Brief >> Count how many lines in the data below include "framed". Answer with the number only.

##############################

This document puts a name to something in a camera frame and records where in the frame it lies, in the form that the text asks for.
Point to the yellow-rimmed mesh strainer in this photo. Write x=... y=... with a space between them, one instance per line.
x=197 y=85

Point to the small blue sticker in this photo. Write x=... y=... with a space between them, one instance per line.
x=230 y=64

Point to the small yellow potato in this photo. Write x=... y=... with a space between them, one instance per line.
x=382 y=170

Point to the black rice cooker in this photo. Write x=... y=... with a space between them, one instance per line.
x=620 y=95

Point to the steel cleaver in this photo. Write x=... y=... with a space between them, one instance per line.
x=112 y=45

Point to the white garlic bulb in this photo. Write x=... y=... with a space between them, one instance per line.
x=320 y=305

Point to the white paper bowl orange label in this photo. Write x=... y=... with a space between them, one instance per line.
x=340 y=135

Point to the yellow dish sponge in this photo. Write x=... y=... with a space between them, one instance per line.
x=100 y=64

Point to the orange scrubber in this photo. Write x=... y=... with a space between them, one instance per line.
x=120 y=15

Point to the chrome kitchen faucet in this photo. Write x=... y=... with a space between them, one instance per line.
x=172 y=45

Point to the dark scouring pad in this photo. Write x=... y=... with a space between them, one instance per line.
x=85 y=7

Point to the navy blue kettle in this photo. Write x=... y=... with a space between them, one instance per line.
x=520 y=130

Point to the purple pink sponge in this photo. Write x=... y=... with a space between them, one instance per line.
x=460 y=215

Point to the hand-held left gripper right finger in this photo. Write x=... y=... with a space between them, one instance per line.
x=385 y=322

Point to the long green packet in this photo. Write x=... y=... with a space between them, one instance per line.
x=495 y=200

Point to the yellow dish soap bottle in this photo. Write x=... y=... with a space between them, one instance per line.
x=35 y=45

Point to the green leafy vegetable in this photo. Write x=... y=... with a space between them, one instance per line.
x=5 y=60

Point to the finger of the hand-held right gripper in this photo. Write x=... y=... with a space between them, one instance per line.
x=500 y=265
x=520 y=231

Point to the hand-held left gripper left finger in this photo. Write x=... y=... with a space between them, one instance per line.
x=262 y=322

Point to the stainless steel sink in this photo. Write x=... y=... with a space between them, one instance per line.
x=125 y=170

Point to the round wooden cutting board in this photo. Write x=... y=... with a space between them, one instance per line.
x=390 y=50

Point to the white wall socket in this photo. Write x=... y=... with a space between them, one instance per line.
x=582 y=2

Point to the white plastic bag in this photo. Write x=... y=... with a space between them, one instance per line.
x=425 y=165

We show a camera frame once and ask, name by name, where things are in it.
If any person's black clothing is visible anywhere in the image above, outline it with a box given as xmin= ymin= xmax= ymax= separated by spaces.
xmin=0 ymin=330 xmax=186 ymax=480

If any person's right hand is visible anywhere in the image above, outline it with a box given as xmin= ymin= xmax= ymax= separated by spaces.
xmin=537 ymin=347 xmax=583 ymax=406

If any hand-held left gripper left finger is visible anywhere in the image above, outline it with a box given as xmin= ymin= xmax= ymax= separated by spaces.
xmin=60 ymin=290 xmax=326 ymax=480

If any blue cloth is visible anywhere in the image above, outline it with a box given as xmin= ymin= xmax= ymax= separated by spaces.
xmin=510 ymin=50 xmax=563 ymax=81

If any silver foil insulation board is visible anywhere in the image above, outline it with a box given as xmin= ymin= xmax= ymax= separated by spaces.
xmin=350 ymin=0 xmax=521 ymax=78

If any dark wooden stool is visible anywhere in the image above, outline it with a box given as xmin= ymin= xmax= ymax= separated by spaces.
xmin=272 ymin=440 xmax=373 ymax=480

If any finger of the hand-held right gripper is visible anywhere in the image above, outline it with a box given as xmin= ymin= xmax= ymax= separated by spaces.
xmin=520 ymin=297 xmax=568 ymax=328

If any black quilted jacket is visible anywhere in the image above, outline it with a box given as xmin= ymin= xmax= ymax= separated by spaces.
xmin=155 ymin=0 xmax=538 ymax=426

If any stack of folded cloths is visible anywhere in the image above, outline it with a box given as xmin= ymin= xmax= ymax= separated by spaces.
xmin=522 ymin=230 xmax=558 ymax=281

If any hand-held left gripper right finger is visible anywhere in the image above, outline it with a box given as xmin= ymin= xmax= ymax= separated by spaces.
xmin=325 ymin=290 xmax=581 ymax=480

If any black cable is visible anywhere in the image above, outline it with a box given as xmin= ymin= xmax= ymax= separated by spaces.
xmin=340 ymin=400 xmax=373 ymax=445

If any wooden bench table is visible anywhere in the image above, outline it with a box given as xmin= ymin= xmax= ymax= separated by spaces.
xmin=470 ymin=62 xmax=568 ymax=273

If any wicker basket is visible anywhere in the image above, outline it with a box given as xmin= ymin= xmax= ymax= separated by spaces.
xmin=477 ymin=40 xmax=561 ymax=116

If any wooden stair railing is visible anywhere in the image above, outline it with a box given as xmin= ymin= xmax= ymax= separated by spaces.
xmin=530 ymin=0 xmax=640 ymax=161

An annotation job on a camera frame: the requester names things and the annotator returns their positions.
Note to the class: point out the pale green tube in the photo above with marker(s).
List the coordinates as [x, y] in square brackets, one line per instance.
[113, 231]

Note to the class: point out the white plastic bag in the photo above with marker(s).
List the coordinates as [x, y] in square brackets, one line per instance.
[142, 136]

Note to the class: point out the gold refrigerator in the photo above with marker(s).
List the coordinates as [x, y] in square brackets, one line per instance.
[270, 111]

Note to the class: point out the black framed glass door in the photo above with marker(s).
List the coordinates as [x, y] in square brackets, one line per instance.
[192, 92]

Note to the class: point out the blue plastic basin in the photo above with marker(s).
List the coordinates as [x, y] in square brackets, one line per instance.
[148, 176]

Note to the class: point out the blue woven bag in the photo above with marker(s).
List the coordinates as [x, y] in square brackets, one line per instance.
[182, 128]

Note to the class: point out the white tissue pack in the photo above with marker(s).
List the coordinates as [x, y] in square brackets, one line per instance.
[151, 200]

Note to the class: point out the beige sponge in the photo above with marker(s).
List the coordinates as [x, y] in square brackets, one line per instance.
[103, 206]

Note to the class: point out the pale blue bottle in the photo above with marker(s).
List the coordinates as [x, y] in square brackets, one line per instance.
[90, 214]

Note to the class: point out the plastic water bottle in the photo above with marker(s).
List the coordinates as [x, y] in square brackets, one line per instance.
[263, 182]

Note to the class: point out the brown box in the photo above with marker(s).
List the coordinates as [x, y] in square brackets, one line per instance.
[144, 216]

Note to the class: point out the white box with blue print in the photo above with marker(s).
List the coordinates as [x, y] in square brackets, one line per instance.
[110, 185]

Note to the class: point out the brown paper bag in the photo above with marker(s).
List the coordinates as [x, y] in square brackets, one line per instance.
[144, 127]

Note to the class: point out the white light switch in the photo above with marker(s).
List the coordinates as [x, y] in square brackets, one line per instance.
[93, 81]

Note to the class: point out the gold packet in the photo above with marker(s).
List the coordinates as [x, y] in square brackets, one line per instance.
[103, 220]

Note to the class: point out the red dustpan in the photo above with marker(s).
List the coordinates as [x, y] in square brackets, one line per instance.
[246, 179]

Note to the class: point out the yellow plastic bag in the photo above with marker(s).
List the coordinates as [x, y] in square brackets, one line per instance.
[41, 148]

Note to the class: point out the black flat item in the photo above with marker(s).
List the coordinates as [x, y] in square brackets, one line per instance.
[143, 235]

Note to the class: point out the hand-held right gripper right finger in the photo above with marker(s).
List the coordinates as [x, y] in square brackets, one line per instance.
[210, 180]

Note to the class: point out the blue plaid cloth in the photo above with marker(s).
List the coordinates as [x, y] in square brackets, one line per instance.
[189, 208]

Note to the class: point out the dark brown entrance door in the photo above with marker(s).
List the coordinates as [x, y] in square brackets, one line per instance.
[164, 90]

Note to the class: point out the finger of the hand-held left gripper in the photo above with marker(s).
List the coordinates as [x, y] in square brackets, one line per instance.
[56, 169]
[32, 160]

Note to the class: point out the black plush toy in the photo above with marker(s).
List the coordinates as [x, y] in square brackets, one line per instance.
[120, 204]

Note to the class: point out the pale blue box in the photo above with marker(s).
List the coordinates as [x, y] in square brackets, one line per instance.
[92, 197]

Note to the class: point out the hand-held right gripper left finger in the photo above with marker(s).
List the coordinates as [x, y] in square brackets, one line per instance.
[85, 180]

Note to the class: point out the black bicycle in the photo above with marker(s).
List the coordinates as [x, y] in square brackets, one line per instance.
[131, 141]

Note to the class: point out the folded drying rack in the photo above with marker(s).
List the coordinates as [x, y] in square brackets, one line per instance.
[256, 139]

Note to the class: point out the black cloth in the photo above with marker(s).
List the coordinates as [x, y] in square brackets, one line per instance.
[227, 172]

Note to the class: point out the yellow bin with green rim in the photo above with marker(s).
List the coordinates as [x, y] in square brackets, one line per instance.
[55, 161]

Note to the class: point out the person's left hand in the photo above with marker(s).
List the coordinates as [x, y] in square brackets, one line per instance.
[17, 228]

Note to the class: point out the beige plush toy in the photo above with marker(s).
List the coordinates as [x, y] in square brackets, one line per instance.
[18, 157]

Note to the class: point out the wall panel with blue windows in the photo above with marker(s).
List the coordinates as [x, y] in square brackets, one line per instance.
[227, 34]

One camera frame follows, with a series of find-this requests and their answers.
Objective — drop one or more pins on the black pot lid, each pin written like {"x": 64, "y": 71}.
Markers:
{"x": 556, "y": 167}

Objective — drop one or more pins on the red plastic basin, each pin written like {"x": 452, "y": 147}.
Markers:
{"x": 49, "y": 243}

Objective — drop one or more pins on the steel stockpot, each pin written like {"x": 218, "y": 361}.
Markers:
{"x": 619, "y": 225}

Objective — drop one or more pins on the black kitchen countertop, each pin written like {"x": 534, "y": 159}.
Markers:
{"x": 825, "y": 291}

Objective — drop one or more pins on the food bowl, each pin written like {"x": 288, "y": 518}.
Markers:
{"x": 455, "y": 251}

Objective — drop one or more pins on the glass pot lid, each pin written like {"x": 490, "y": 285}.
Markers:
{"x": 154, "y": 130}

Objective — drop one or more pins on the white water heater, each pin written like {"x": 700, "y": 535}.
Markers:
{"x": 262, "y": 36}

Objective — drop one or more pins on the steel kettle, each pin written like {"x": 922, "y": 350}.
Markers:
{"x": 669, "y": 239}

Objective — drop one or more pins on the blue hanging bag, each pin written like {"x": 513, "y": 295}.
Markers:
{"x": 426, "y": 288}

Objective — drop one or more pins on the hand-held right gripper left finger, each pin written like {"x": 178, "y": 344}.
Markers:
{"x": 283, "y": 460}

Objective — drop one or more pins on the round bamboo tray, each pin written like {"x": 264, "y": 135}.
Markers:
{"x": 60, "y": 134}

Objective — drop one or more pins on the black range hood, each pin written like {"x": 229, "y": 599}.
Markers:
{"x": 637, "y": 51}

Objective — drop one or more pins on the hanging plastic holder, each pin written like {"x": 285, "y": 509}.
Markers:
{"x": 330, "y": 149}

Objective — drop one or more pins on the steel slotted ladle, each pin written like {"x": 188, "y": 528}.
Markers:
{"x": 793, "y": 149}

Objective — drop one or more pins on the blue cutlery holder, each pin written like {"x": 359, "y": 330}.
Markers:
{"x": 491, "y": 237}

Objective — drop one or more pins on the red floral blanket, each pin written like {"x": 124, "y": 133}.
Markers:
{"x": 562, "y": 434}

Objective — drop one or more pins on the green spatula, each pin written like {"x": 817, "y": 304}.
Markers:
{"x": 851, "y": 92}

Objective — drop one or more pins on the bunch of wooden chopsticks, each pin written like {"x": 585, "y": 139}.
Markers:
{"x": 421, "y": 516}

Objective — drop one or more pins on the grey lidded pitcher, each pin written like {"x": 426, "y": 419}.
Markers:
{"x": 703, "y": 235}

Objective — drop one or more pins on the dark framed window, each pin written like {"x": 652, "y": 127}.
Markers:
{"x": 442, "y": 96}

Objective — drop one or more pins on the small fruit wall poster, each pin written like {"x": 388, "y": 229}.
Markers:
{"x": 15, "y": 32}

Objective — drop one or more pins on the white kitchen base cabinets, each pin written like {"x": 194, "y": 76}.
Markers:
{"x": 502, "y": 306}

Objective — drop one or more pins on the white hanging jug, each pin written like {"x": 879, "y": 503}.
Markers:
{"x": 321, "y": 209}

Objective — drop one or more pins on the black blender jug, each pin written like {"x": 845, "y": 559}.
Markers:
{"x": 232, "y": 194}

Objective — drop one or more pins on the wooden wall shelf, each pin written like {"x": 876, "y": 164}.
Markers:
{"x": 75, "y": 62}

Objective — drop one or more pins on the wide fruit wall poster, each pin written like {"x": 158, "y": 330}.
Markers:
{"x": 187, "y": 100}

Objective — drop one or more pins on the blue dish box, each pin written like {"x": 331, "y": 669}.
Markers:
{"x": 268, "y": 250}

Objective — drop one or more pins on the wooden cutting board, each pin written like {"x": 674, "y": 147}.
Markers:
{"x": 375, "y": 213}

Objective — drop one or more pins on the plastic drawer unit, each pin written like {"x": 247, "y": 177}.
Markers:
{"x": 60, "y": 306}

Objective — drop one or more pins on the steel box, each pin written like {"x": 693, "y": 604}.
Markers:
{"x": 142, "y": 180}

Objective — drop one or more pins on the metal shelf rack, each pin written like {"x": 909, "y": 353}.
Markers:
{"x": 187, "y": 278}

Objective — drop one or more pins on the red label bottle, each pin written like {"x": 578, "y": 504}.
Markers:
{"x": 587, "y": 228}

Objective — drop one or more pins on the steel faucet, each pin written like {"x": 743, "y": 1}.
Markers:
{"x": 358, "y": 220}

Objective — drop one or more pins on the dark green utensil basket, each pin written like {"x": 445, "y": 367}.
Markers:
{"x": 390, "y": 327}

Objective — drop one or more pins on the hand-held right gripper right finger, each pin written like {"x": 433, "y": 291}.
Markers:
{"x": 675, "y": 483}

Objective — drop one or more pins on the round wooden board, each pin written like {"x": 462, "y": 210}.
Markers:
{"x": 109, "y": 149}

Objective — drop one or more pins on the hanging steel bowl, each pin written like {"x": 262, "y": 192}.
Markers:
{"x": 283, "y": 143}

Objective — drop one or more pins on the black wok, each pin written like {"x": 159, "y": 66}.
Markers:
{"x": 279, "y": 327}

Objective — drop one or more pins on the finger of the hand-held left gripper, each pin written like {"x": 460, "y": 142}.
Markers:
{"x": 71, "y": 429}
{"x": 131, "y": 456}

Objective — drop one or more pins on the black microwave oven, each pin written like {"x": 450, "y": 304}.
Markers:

##############################

Written solution >> 2